Task goal:
The answer is all of the entries below, repeated exactly and free of pictures.

Records for processing:

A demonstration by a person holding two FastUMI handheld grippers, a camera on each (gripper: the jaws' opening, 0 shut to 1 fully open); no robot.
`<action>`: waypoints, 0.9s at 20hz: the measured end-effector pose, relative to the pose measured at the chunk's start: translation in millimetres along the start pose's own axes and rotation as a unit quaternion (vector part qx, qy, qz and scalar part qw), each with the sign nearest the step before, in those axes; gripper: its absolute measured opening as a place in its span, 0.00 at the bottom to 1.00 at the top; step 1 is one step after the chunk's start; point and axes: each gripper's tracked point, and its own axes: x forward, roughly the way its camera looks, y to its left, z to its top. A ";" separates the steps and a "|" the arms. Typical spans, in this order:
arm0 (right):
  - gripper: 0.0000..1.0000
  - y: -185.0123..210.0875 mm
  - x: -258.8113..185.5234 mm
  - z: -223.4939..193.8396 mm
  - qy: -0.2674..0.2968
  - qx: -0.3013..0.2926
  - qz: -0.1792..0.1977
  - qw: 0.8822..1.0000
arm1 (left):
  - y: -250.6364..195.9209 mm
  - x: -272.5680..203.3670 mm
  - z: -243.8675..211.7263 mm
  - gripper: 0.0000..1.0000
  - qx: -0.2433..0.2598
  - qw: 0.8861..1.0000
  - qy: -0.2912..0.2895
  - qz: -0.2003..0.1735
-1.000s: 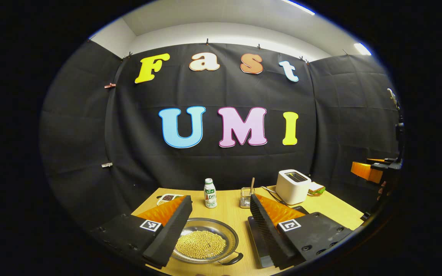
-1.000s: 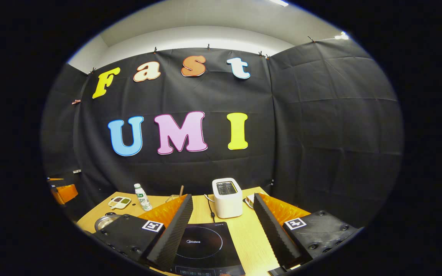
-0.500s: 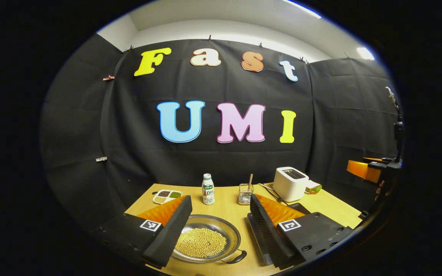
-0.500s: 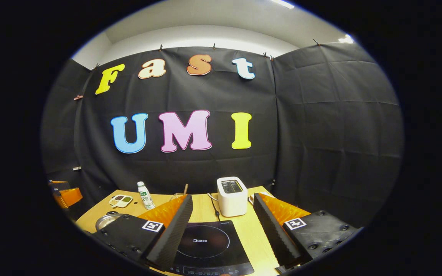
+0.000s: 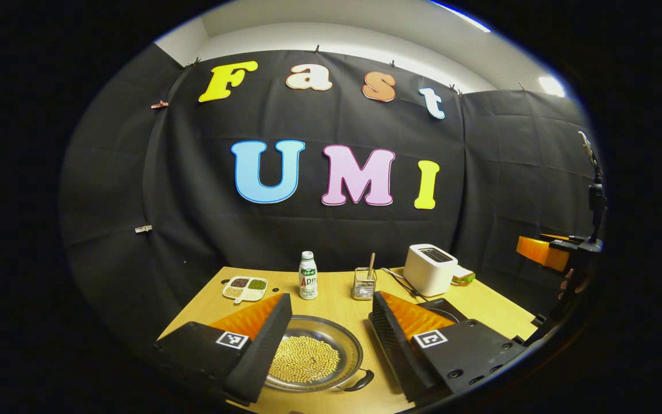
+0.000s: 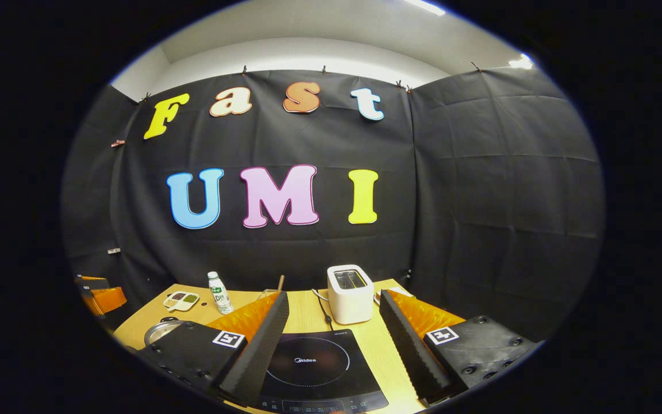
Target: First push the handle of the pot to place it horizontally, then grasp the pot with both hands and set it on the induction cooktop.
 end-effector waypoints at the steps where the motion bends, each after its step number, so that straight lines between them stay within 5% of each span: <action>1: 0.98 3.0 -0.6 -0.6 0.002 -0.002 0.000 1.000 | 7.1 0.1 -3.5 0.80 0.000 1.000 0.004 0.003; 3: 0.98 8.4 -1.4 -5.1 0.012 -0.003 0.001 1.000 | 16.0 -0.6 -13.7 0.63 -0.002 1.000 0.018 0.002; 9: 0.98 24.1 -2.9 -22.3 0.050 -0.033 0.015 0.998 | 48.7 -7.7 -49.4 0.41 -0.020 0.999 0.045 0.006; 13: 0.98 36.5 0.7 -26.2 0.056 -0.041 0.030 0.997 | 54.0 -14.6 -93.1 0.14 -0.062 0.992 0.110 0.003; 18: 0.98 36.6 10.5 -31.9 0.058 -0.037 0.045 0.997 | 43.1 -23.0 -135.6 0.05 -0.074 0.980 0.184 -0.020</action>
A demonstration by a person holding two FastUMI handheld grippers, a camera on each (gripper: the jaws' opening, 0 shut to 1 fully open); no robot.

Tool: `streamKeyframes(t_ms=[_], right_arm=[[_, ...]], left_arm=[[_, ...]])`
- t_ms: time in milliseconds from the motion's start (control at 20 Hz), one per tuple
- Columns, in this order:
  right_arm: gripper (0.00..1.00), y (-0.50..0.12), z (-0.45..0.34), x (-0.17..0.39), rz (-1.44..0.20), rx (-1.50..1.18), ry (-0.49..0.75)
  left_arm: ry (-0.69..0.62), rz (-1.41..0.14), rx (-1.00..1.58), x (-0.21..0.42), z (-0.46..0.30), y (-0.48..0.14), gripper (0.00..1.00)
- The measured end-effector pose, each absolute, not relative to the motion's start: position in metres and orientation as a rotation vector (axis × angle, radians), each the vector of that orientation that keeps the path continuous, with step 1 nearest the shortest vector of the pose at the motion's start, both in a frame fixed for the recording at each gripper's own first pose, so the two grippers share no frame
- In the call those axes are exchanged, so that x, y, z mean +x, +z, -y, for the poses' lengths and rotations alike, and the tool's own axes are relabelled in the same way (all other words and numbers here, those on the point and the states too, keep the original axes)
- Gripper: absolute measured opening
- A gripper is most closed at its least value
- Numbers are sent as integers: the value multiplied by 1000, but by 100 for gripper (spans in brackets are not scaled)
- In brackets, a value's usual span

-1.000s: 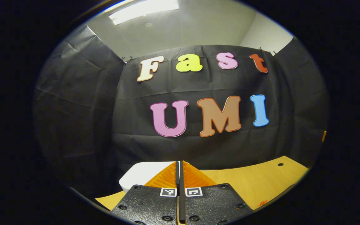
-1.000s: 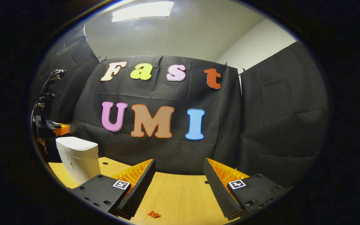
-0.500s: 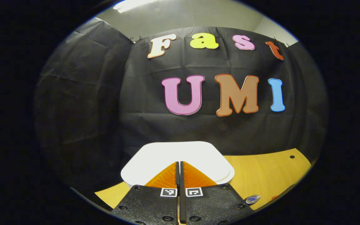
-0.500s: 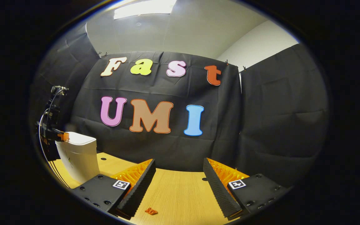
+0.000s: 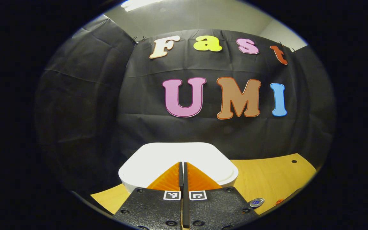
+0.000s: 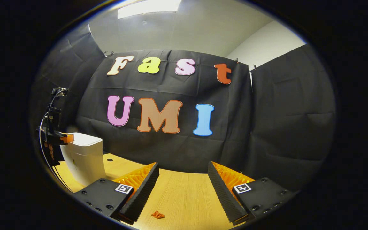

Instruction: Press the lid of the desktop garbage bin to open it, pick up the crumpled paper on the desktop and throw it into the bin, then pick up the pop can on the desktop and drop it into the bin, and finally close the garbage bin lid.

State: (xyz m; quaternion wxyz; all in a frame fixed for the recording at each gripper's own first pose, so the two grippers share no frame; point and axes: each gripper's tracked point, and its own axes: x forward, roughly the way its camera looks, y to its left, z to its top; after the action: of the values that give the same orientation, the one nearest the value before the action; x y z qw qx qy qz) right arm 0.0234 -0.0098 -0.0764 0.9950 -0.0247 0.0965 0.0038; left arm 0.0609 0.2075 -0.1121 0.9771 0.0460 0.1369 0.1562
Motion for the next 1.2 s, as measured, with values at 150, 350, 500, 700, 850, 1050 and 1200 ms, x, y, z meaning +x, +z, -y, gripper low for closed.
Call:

Answer to the problem:
A demonstration by a person holding two FastUMI handheld grippers, a camera on each (gripper: the jaws' opening, 0 shut to 1 fully open); no robot.
`<action>`: waypoints, 0.9s at 20hz: the measured end-effector pose, relative to the pose measured at the chunk's start: translation in millimetres along the start pose's own axes and rotation as a unit quaternion (vector part qx, qy, qz and scalar part qw), each with the sign nearest the step before, in those axes; gripper: its absolute measured opening as a place in its span, 0.00 at the bottom to 1.00 at the top; step 1 is one step after the chunk's start; point and axes: each gripper's tracked point, and its own axes: x forward, roughly the way its camera looks, y to its left, z to its top. A ";" separates the steps and a "|" the arms. Typical spans, in this order:
arm0 (right):
  - gripper: 0.0000..1.0000
  - y: -185.0123..210.0875 mm
  - x: -258.8113..185.5234 mm
  - z: -223.4939..193.8396 mm
  - qy: -0.2674..0.2968
  - qx: -0.3013..0.2926
  - qz: -0.1792..0.1977
  - qw: 0.8822..1.0000
arm1 (left):
  - y: -250.6364..195.9209 mm
  - x: -272.5680..203.3670 mm
  - z: -243.8675..211.7263 mm
  - gripper: 0.0000..1.0000
  - qx: -0.2433..0.2598
  - qw: 0.8861..1.0000
  - qy: -0.2912..0.2895
  - qz: -0.2003..0.1735
-1.000s: 
-1.000s: 
-0.500s: 
-0.500s: 
+0.000s: 
+0.000s: 
Target: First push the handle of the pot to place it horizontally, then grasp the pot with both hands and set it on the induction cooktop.
 end-effector waypoints at the steps where the motion bends, each after its step number, so that straight lines between them stay within 5% of each span: <action>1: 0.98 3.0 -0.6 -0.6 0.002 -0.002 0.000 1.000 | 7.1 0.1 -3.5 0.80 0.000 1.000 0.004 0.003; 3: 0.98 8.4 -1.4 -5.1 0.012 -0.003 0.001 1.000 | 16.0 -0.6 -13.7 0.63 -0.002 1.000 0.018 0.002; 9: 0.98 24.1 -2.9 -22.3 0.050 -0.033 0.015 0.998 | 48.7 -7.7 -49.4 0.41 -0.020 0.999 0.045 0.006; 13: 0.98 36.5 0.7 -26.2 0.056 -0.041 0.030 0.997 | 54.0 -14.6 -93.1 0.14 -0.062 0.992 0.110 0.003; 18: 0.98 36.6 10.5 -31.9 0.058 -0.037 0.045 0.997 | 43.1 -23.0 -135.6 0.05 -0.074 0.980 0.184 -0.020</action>
A demonstration by a person holding two FastUMI handheld grippers, a camera on each (gripper: the jaws' opening, 0 shut to 1 fully open); no robot.

Tool: `streamKeyframes(t_ms=[_], right_arm=[[_, ...]], left_arm=[[_, ...]])`
- t_ms: time in milliseconds from the motion's start (control at 20 Hz), one per tuple
- Columns, in this order:
  right_arm: gripper (0.00..1.00), y (-0.50..0.12), z (-0.45..0.34), x (-0.17..0.39), rz (-1.44..0.20), rx (-1.50..1.18), ry (-0.49..0.75)
  left_arm: ry (-0.69..0.62), rz (-1.41..0.14), rx (-1.00..1.58), x (-0.21..0.42), z (-0.46..0.30), y (-0.48..0.14), gripper (0.00..1.00)
- The measured end-effector pose, each absolute, not relative to the motion's start: position in metres and orientation as a rotation vector (axis × angle, radians), each the vector of that orientation that keeps the path continuous, with step 1 nearest the shortest vector of the pose at the motion's start, both in a frame fixed for the recording at each gripper's own first pose, so the two grippers share no frame
- In the call those axes are exchanged, so that x, y, z mean +x, +z, -y, for the poses' lengths and rotations alike, and the tool's own axes are relabelled in the same way (all other words and numbers here, those on the point and the states too, keep the original axes)
- Gripper: absolute measured opening
- A gripper is most closed at its least value
- Numbers are sent as integers: the value multiplied by 1000, but by 100 for gripper (spans in brackets are not scaled)
- In brackets, a value's usual span

-1.000s: 
-1.000s: 
-0.500s: 
-0.500s: 
+0.000s: 
+0.000s: 

Instruction: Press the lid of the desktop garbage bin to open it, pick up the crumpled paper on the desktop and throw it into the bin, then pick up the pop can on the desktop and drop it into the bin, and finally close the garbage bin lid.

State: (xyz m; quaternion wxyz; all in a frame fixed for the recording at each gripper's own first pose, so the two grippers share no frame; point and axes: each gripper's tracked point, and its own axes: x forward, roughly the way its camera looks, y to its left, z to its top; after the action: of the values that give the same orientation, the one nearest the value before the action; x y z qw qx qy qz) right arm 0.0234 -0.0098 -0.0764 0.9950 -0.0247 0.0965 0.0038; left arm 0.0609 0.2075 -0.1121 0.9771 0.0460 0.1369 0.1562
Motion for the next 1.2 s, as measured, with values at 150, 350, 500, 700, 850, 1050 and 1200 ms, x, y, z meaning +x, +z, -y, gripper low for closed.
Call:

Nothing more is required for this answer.